:: TASK GOAL ::
Return the data exactly, without pictures.

:: GIVEN DATA ::
====================

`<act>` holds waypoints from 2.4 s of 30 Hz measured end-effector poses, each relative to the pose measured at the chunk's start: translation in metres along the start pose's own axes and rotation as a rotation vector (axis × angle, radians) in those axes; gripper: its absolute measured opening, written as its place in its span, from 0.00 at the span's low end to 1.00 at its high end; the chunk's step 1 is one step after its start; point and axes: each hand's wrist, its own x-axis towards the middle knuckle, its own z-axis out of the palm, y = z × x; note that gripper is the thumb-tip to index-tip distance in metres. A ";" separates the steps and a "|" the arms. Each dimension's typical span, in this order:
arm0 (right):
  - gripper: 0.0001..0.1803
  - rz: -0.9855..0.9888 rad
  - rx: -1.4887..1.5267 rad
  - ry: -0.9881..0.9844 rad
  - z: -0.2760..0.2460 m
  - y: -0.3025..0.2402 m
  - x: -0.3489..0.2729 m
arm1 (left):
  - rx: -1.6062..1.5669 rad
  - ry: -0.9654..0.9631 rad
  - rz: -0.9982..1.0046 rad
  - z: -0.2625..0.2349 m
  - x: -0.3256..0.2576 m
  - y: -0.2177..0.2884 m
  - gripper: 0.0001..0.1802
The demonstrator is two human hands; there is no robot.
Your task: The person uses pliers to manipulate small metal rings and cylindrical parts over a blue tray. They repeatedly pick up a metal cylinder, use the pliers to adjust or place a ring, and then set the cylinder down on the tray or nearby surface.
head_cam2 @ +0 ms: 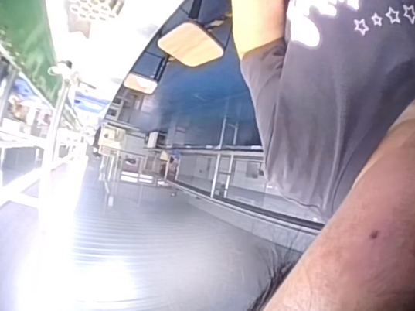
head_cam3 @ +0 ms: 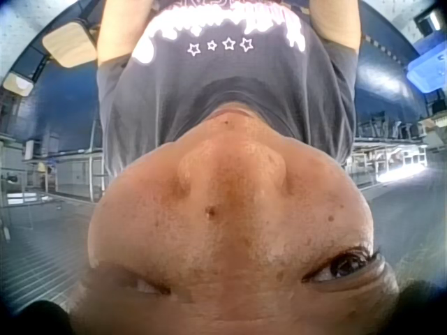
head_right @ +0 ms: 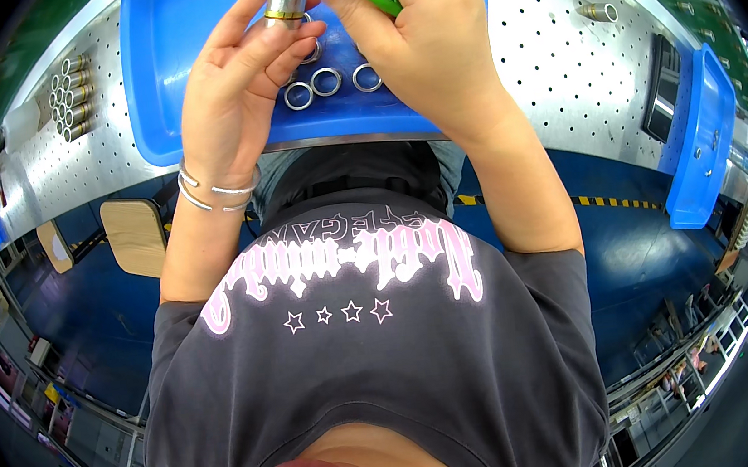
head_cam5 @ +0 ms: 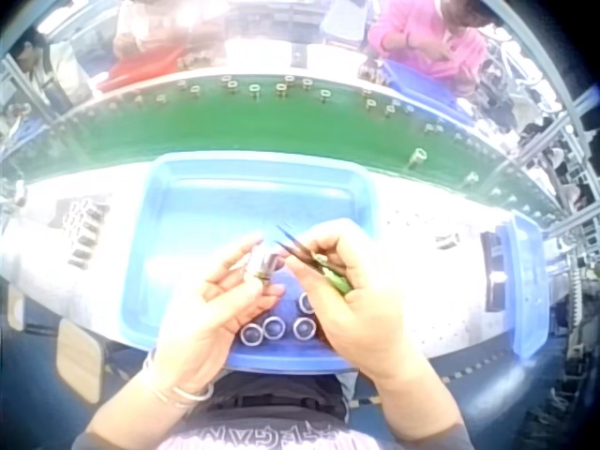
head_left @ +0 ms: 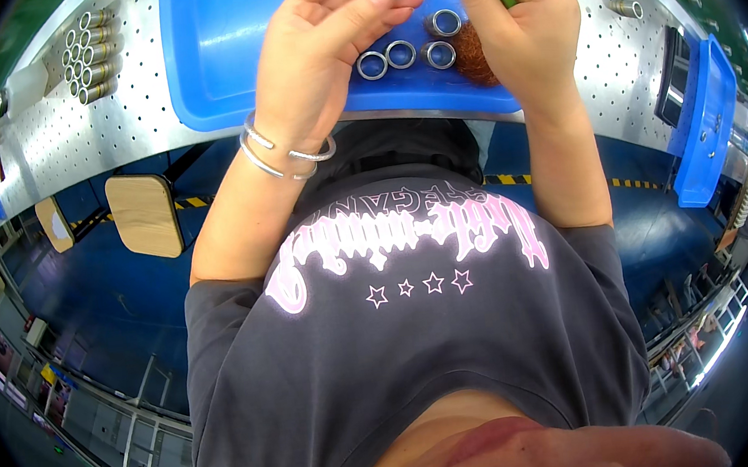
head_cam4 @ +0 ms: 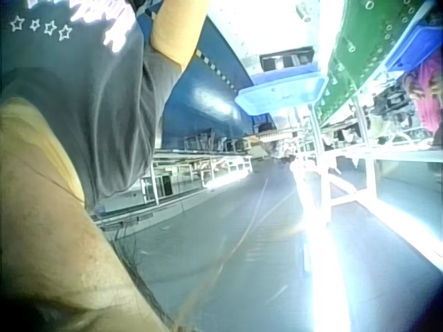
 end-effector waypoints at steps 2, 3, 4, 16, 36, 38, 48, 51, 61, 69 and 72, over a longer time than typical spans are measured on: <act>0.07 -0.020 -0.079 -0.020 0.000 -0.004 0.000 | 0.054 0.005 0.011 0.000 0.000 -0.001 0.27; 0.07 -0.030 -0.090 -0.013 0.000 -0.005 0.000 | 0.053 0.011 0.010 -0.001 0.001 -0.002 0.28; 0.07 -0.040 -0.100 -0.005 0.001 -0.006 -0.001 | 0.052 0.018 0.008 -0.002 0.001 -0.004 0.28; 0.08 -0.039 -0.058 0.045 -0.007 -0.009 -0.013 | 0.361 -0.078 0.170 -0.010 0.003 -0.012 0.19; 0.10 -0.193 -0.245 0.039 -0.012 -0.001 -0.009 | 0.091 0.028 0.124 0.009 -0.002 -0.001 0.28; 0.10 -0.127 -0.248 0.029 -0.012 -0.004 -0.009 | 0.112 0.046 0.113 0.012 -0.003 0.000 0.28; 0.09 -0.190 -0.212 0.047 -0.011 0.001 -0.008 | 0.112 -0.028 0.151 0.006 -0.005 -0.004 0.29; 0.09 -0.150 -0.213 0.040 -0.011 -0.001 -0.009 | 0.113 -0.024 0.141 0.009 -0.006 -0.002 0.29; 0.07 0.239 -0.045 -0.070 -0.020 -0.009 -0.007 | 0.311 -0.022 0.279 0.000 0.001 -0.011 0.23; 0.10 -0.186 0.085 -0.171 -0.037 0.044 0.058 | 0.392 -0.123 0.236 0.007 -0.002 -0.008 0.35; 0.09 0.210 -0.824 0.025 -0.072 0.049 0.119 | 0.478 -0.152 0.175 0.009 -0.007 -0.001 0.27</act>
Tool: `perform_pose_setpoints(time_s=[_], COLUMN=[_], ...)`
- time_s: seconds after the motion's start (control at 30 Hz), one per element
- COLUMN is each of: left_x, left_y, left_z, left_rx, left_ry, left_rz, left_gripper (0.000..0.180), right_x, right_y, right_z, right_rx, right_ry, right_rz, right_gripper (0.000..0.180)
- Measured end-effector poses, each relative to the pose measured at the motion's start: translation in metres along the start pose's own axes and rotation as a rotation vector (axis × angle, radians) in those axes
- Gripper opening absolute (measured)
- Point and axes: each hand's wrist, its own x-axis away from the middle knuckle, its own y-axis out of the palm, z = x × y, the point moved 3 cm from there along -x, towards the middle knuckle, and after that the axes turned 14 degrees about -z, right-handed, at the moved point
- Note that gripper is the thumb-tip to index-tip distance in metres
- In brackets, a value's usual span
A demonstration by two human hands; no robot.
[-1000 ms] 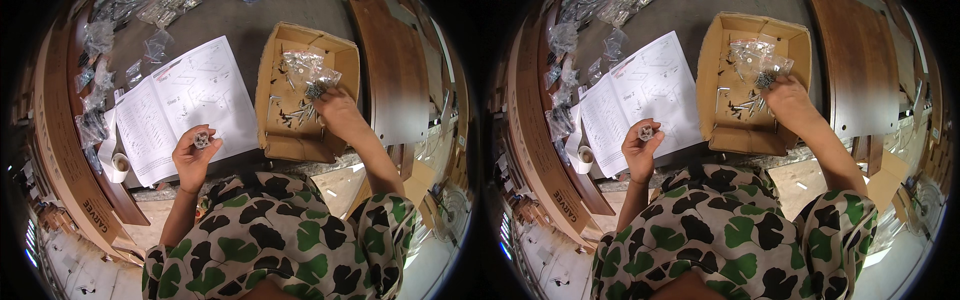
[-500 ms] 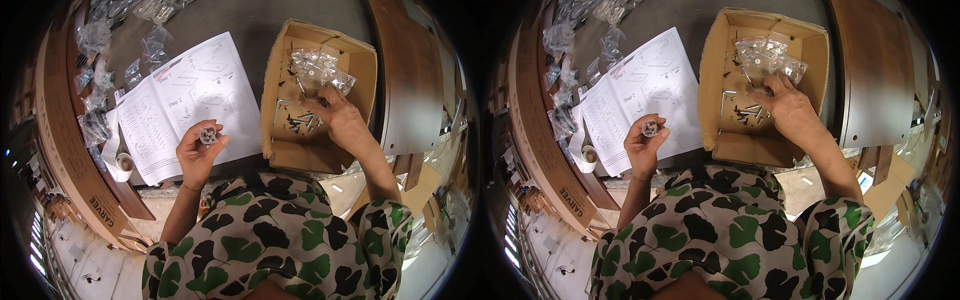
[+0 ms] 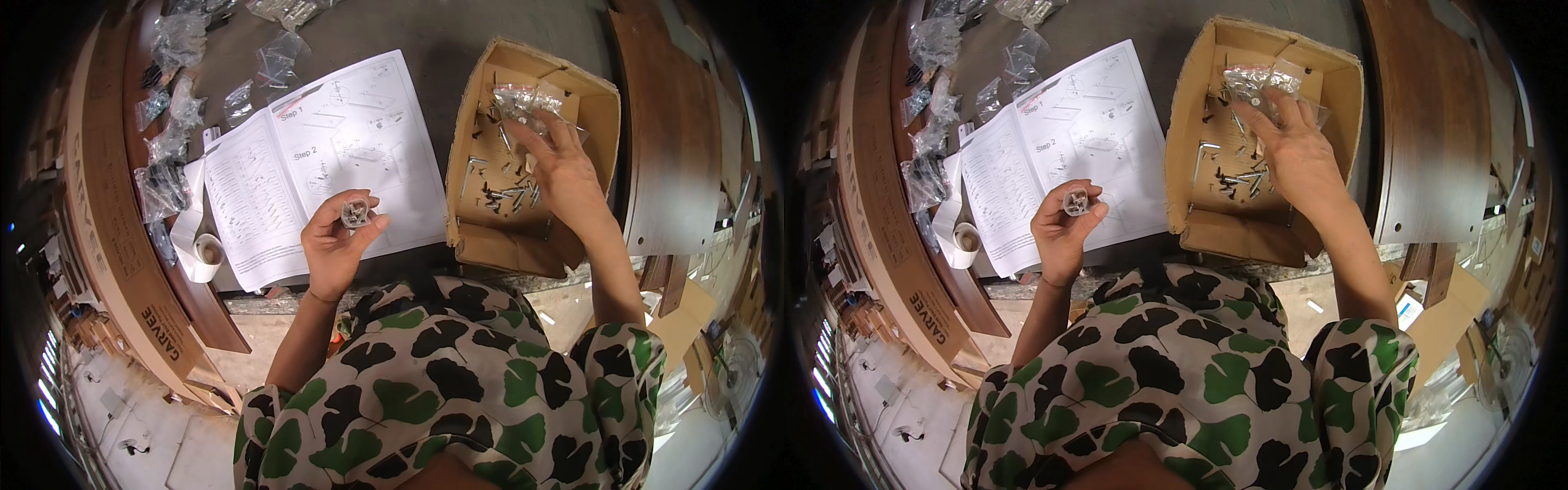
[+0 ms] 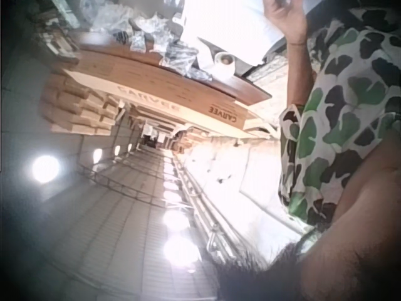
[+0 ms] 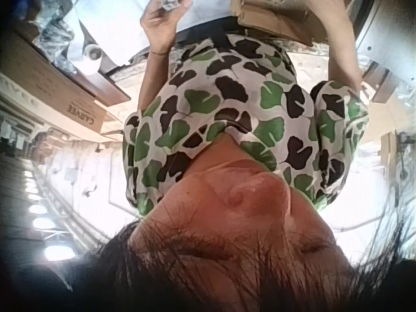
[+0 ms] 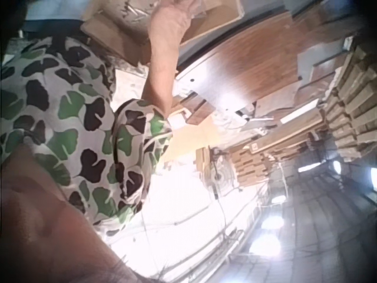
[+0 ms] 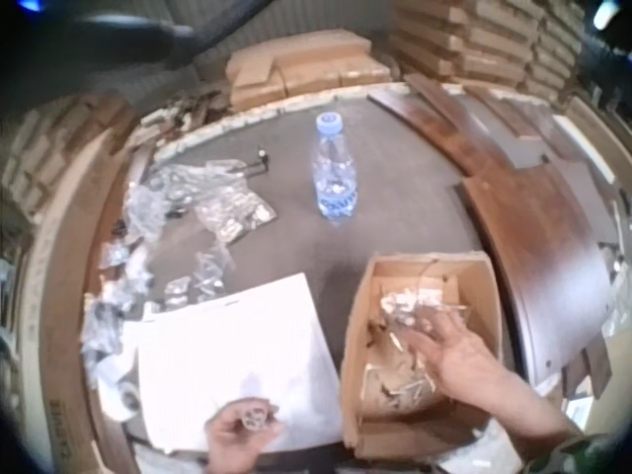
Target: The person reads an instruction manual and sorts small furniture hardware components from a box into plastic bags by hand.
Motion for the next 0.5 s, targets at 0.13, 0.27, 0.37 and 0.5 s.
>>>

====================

:: EXERCISE OUTPUT ::
`<act>` holds waypoints from 2.4 s of 30 Hz measured end-effector poses, each relative to the pose measured at the chunk's start: translation in metres along the start pose's own axes and rotation as a rotation vector (axis × angle, radians) in those axes; gripper: its absolute measured opening, written as its place in its span, from 0.00 at the span's low end to 1.00 at its high end; the chunk's step 1 is one step after its start; point and axes: each hand's wrist, its own x-axis towards the middle knuckle, its own z-axis out of the palm, y = z × x; note that gripper is the thumb-tip to index-tip distance in metres. A ";" separates the steps and a "|" the arms. Each dimension's typical span, in this order:
arm0 (right):
  - gripper: 0.0001..0.1803
  - rz: -0.9855..0.9888 rad
  - rx: -1.4887..1.5267 rad
  - ry: -0.9881..0.9844 rad
  - z: -0.2760..0.2460 m
  - y: -0.3025..0.2402 m
  - x: -0.3489..0.2729 m
arm1 (left):
  - rx: -1.6062..1.5669 rad
  - ry: -0.9654..0.9631 rad
  - rz: -0.9982..1.0046 rad
  - z: -0.2625..0.2349 m
  - x: -0.3256..0.2576 m
  - y: -0.2177..0.2884 m
  - gripper: 0.0001..0.1802
The demonstrator is two human hands; there is no robot.
Your task: The person uses pliers to manipulate small metal rings and cylindrical parts over a blue tray. They repeatedly pick up a metal cylinder, use the pliers to adjust or place a ring, and then set the cylinder down on the tray or nearby surface.
head_cam2 @ +0 ms: 
head_cam3 @ +0 ms: 
head_right @ +0 ms: 
head_cam5 @ +0 ms: 
head_left @ +0 ms: 
head_cam4 @ +0 ms: 
 end-effector waypoints at steps 2, 3, 4, 16, 36, 38, 48, 51, 61, 69 and 72, over a longer time than typical spans are measured on: <act>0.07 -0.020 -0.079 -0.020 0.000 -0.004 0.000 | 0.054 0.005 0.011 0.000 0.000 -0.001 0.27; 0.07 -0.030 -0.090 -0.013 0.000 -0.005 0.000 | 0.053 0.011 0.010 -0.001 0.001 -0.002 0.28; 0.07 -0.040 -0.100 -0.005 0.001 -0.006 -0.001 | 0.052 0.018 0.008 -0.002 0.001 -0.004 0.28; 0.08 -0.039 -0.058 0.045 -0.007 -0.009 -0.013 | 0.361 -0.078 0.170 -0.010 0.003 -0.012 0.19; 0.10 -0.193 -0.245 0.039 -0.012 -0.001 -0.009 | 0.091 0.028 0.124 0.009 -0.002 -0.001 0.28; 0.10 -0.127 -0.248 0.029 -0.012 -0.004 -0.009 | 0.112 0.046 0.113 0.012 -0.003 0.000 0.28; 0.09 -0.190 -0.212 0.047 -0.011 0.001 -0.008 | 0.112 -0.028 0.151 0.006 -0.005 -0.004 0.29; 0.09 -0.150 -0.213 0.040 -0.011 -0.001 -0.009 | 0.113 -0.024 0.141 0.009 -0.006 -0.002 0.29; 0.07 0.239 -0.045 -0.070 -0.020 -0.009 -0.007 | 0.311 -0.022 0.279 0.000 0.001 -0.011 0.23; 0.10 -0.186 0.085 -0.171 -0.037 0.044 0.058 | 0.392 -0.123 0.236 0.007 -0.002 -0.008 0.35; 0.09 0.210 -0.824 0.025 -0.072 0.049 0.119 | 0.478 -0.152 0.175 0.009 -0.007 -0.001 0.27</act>
Tool: `perform_pose_setpoints(time_s=[_], COLUMN=[_], ...)`
- time_s: seconds after the motion's start (control at 30 Hz), one per element
- COLUMN is each of: left_x, left_y, left_z, left_rx, left_ry, left_rz, left_gripper (0.000..0.180), right_x, right_y, right_z, right_rx, right_ry, right_rz, right_gripper (0.000..0.180)
- Measured end-effector poses, each relative to the pose measured at the motion's start: translation in metres along the start pose's own axes and rotation as a rotation vector (axis × angle, radians) in those axes
- Gripper opening absolute (measured)
- Point and axes: each hand's wrist, its own x-axis away from the middle knuckle, its own y-axis out of the palm, z = x × y, the point moved 3 cm from there along -x, towards the middle knuckle, and after that the axes turned 14 degrees about -z, right-handed, at the moved point
- Note that gripper is the thumb-tip to index-tip distance in metres
- In brackets, a value's usual span
A demonstration by two human hands; no robot.
[-1000 ms] 
[-500 ms] 
[+0 ms] 
[+0 ms] 
[+0 ms] 
[+0 ms] 
[+0 ms] 
Target: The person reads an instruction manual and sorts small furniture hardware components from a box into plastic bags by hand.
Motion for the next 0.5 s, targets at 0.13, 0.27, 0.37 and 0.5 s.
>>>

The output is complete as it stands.